> Dataset section:
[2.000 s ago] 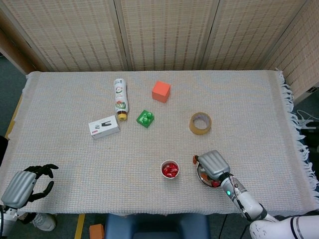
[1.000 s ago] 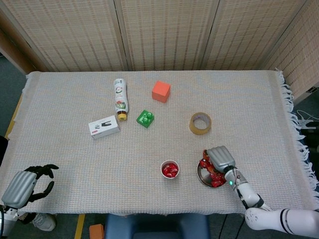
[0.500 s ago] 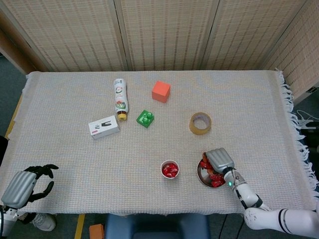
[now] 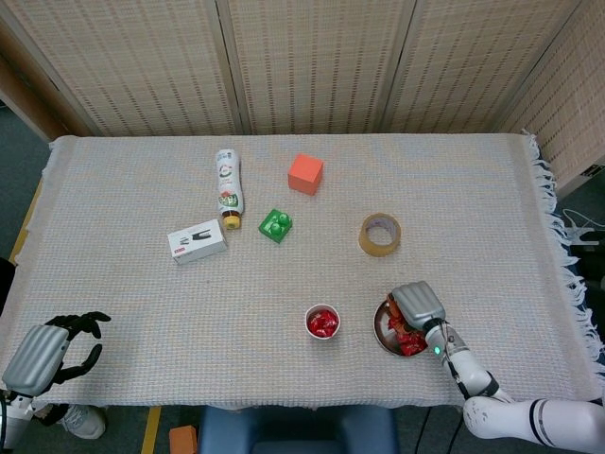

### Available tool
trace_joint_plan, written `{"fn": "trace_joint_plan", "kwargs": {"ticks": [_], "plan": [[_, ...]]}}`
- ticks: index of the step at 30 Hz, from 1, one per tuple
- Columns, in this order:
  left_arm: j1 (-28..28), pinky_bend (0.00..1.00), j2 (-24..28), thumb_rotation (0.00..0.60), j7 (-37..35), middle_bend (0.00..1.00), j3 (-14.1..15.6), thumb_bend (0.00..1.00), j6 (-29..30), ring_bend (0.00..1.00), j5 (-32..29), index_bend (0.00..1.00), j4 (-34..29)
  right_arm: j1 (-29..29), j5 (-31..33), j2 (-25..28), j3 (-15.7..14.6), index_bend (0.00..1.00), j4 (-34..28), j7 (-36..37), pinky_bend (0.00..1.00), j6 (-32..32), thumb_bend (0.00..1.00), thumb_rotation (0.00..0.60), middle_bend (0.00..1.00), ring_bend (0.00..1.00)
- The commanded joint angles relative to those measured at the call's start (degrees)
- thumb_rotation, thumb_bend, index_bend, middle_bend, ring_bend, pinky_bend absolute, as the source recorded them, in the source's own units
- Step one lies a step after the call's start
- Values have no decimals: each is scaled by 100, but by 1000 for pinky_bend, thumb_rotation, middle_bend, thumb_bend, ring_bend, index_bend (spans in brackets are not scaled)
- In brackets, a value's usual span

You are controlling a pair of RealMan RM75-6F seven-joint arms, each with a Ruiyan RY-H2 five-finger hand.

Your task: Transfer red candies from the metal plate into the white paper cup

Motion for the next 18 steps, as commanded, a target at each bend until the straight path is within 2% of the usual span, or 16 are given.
{"fn": "trace_joint_plan", "kwargs": {"ticks": [1,7,12,18], "plan": [[-1,415,-1,600,2,478,0,431,-3,412,0,301,0,-25,-98,83,39,656,-148,56,1000,54,234,600,895,792],[-4,415,0,600,5,478,2,431,-6,412,3,301,0,-95,-517,374,141,662,-714,214,1000,274,238,600,896,792],[-9,415,0,600,18,478,7,432,-19,412,8,301,-6,-165,-1110,619,268,662,-1261,443,1000,502,238,600,896,792],[-4,415,0,600,25,477,7,432,-9,412,7,301,-12,-197,-1640,701,391,663,-1608,701,1000,609,238,600,896,792]]}}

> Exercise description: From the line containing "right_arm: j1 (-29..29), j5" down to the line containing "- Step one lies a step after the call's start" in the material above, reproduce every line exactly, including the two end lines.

> Response to the task:
  right_arm: j1 (-29..29), j5 (-31..33), j2 (-25..28), j3 (-15.7..14.6), index_bend (0.00..1.00), j4 (-34..28), j7 (-36..37), pinky_bend (0.00..1.00), j6 (-32..32), thumb_bend (0.00..1.00), thumb_rotation (0.00..0.60), middle_bend (0.00..1.00), ring_bend (0.00..1.00)
- The commanded joint angles relative to those measured at the call's start (degrees)
- thumb_rotation, thumb_bend, index_bend, middle_bend, ring_bend, pinky_bend absolute, as the source recorded them, in the source's own units
- Step one lies a step after the call's start

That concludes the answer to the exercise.